29 June 2005
At a recent award ceremony in London, South African writer and performer Greig Coetzee won a Sony Radio Academy Award for his Banana Republic. The comedy-drama aired in April 2004 on BBC Radio 4, with Coetzee performing alongside Tracy Ann Oberman, a star of the British soap opera Eastenders.
Banana Republic was awarded third prize in the category Best Radio Drama of 2004, a significant achievement given the huge number of radio dramas broadcast in the UK every year.
The play was commissioned by the BBC when a corporation producer saw Coetzee's stage play Happy Natives during its run on London's West End in 2002.
After writing the script, Coetzee was flown to London to record the play alongside Oberman.

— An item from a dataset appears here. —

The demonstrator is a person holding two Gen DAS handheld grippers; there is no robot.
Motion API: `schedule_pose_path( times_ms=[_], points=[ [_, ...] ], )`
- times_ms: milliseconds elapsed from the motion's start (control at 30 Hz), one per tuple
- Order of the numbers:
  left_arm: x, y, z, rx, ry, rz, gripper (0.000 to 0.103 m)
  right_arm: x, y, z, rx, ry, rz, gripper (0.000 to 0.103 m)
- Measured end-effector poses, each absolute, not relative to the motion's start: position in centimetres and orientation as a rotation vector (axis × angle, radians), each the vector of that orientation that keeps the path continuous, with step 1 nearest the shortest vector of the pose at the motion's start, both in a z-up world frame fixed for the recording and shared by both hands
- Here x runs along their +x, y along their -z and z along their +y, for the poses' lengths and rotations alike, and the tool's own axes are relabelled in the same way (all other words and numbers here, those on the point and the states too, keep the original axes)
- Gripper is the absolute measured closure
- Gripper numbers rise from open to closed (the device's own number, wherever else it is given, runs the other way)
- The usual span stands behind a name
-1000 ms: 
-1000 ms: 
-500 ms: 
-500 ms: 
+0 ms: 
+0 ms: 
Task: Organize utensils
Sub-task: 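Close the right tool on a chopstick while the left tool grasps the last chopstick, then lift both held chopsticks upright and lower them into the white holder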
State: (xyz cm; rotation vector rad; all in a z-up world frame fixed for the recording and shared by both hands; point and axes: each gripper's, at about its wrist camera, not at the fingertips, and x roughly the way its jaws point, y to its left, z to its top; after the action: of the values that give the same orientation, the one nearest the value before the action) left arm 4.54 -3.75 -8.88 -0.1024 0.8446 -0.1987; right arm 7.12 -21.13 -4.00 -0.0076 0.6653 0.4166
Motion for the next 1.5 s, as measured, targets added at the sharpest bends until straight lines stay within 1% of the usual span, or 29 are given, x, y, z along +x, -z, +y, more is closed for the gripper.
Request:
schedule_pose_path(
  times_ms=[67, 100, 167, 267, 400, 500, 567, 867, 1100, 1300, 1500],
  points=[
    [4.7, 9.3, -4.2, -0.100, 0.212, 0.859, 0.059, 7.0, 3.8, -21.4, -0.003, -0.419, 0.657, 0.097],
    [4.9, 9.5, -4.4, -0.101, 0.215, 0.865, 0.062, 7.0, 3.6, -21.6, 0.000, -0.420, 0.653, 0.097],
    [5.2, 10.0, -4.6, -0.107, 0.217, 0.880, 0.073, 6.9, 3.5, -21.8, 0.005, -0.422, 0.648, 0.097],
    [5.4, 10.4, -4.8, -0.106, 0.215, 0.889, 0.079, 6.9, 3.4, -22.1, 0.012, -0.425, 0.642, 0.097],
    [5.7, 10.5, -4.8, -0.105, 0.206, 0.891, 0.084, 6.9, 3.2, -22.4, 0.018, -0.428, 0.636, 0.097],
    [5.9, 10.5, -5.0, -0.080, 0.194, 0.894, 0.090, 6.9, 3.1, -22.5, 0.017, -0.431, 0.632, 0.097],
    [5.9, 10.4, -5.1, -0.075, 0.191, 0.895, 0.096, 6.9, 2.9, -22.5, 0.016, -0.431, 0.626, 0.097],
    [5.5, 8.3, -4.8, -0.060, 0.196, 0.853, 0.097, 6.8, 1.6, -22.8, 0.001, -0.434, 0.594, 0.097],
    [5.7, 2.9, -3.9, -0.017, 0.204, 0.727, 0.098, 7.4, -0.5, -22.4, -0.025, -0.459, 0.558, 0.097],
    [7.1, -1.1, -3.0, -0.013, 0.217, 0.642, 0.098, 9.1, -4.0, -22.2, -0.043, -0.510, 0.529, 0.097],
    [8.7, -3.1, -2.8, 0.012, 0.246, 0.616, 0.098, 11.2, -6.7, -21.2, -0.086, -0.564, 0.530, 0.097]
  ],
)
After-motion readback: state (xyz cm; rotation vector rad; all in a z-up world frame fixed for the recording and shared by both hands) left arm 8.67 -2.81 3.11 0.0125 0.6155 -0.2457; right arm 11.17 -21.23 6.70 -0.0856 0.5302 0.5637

Also in the cast was former Springbok Radio star Don McCorkindale, now a UK resident. McCorkindale played the title role in the long-running 1970s Springbok Radio series My Name is Adam Caine.
Coetzee has just completed a tour of Singapore and the UK with his stage hit, White Men With Weapons. This local theatre classic, winner of two awards at the Edinburgh Festival, will tour Australia in September and October.
Coetzee also took the revived production of White Men With Weapons to the 2005 Grahamstown festival, to mark the 10th anniversary of the play's first performance there in 1995. It has now had close to 700 performances in 12 countries on four continents.
Also at the Grahamstown festival in July was Coetzee's latest play, Johnny Boskak is Feeling Funny.
"It's apt that the two plays should be performed in tandem, as Johnny Boskak is based on a character from White Men," Coetzee said. Coetzee wrote the entire piece in rap-style rhyme, describing it as "a cross between a road movie and a rock opera".
Johnny Boskak includes Durban's guitar wizard Syd Kitchen, who composed original music which he plays live on stage as a soundtrack to Coetzee's performance.